Feature Scaling in Machine Learning: Python Examples

While training machine learning models, we come across the need for scaling features in order to have different features contribute to the predictions in an appropriate manner. Without scaling, features with larger numerical ranges can dominate those with smaller ranges, leading to biased or inefficient learning. In this post you will learn about this feature engineering technique namely feature scaling with Python code examples using which you could significantly improve performance of machine learning models. To demonstrate the technique, the models will be trained using Perceptron (single-layer neural network) classifier.

What is Feature Scaling? Why is it needed?

Feature scaling is a method used to standardize the range of independent variables or features of data. In data processing, it is also known as data normalization or standardization. Feature scaling is generally performed during the data pre-processing stage, before training models using machine learning algorithms. The goal is to transform the data so that each feature is in the same range (e.g. between -1 to 1 or 0 to 1). This ensures that no single feature dominates the others, and makes training and tuning quicker and more effective.

Feature scaling can be accomplished using a variety of linear and non-linear methods, including min-max scaling, z-score standardization, clipping, winsorizing, taking logarithm of inputs before scaling, etc.

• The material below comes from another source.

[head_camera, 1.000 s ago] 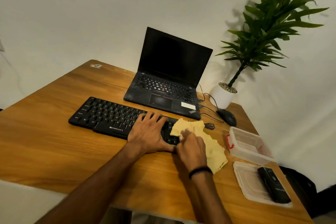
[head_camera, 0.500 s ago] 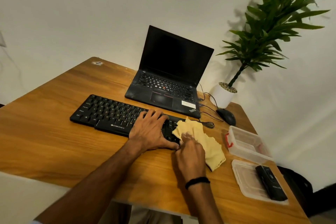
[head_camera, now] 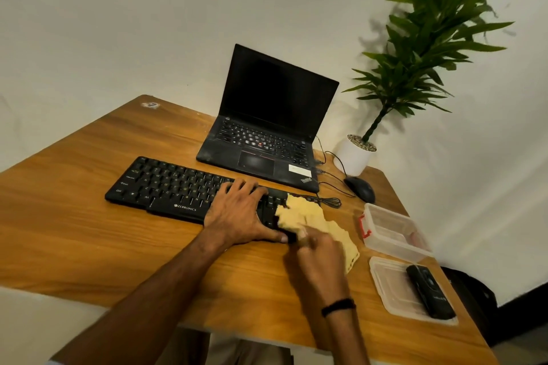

Which method you choose will depend on your data and your machine learning algorithm. 

To understand the feature scaling concept with an example, consider a dataset with two features, age and salary. Age is usually distributed between 0 and 80 years, while salary is usually distributed between 0 and 1 million dollars. If we apply linear regression algorithm to this dataset without feature scaling, the algorithm will give more weight to the salary feature since it has a much larger range. However, by rescaling both features to the range [-1, 1], we can give both features equal weight and improve the performance of our machine learning algorithm. 

Why feature scaling is needed in the first place?

Machine learning algorithms using optimizing or learning algorithms such as gradient descent optimizers which are tuned to work well with numbers in the [-1, 1] range, require scaling the numeric values to lie in that range. The primary reason is the following:

Optimization algorithms such as Gradient descent require more steps to converge with larger magnitudes as the curvature of the loss function increases. The reason is that the derivatives of features with larger relative magnitudes will tend to be larger as well, and this will result in abnormal and undesirable weight updates. For larger weight updates, it will require more steps to converge and thereby increase the computation load.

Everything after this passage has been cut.